• [WHAT NEEDS TO BE DONE] Once you reach the line that holds "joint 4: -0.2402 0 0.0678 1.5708" in the listing below, output it and every line after it through the line that holds "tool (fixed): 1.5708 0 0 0", word for word.

• [MATERIAL SUPPLIED]
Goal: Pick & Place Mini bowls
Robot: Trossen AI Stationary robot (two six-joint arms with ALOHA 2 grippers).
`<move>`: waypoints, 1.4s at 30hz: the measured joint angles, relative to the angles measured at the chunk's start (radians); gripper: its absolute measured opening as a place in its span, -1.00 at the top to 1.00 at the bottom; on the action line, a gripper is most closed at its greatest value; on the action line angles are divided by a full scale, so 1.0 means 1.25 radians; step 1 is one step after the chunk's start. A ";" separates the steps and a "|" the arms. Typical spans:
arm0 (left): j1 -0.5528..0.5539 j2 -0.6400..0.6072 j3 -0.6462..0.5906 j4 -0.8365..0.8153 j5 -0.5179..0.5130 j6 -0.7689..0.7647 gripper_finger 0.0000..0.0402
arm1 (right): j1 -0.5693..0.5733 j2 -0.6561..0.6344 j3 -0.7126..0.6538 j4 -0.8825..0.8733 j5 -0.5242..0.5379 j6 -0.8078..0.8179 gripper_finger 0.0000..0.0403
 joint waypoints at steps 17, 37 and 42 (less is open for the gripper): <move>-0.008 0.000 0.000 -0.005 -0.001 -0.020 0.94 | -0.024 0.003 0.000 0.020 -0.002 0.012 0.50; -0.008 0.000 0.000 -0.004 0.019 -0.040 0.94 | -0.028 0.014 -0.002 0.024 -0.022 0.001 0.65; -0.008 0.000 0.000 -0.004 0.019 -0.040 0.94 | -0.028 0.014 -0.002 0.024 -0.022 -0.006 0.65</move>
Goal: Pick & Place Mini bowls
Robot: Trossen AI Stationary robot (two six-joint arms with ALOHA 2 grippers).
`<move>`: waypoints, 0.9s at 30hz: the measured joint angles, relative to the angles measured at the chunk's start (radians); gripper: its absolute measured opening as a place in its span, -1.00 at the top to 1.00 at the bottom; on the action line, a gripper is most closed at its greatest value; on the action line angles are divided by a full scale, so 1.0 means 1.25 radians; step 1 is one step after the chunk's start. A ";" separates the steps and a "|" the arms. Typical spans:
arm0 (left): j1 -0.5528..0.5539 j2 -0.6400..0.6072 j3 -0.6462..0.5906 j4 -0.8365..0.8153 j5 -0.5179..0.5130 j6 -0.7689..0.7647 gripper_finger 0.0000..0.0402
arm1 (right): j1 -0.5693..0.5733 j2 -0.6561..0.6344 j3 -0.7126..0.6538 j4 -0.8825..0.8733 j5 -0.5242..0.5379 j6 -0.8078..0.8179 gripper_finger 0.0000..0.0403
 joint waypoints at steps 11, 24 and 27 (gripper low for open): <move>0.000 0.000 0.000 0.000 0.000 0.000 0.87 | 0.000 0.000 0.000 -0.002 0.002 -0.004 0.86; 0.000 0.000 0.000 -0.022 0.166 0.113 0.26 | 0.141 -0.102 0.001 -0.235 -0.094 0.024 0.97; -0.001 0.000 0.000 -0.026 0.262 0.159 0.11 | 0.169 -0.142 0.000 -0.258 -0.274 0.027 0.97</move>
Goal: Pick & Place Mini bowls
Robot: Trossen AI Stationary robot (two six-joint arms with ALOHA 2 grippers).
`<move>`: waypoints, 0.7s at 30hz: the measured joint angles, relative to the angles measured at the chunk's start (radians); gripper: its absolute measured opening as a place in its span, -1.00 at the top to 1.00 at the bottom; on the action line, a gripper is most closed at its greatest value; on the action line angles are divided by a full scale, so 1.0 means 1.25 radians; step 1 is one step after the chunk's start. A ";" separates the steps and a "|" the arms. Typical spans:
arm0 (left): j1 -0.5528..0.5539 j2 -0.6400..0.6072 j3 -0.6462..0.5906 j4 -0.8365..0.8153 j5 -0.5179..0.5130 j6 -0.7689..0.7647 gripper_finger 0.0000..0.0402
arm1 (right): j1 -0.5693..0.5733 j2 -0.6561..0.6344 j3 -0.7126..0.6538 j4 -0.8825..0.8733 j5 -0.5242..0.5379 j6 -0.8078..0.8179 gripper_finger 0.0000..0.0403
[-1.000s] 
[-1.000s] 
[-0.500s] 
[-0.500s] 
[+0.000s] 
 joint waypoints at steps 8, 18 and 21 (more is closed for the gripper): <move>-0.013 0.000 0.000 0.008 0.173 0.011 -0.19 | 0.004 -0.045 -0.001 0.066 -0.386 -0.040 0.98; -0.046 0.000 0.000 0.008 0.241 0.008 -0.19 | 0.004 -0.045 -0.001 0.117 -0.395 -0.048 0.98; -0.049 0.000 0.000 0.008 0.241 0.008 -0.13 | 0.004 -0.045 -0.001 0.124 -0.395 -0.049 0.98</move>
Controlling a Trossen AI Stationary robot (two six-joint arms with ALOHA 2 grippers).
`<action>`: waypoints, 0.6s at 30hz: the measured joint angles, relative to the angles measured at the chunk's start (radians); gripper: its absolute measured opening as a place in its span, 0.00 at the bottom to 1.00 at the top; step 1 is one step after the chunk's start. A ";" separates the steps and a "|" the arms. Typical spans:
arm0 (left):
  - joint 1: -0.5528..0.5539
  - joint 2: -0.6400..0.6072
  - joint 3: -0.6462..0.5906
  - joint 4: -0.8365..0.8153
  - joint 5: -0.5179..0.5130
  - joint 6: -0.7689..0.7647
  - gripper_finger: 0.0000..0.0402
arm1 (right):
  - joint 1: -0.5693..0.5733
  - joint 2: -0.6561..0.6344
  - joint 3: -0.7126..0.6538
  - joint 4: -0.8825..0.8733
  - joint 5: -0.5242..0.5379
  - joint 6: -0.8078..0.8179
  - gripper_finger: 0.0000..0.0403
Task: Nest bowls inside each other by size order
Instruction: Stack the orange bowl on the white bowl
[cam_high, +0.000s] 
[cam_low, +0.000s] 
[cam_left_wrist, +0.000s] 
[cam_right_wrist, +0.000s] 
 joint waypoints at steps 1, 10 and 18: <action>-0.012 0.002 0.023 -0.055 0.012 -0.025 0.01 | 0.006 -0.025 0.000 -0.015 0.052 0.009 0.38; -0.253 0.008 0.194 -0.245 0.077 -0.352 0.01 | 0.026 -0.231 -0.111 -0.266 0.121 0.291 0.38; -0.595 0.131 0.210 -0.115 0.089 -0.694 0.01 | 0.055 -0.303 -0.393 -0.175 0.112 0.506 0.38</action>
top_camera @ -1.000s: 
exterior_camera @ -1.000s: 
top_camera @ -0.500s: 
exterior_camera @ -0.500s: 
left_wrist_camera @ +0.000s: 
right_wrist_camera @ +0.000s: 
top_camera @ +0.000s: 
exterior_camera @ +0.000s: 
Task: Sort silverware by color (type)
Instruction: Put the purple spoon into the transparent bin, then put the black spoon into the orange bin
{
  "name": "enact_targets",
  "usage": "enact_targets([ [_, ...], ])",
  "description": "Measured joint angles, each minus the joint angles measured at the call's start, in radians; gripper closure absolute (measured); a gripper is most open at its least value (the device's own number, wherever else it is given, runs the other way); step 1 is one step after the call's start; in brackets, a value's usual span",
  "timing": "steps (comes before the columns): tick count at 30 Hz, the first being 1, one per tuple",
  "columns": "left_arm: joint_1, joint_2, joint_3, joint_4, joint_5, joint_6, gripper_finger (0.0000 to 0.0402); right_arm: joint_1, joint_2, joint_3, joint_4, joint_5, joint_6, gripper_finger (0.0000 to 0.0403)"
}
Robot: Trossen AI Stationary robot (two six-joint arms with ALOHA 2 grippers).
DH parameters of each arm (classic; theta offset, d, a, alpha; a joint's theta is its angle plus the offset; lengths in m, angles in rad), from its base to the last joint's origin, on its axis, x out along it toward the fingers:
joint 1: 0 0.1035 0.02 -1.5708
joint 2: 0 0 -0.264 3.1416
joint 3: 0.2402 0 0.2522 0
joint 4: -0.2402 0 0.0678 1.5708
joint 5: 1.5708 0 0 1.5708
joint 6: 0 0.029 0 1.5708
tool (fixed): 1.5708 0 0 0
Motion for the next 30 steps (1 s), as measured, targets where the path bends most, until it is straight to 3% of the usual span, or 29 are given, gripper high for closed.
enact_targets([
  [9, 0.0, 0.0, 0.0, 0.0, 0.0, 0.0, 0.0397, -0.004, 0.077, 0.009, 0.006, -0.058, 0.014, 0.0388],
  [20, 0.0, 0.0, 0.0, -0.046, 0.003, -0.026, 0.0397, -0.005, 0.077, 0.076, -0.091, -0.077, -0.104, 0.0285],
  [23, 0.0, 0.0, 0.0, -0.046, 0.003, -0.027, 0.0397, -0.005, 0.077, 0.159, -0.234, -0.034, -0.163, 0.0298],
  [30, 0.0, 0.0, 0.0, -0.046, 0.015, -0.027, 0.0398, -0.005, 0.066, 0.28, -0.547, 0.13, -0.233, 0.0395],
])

• [ANSWER TO THIS EXERCISE]
joint 4: -0.2402 0 0.0678 1.5708
joint 5: 1.5708 0 0 1.5708
joint 6: 0 0.029 0 1.5708
tool (fixed): 1.5708 0 0 0

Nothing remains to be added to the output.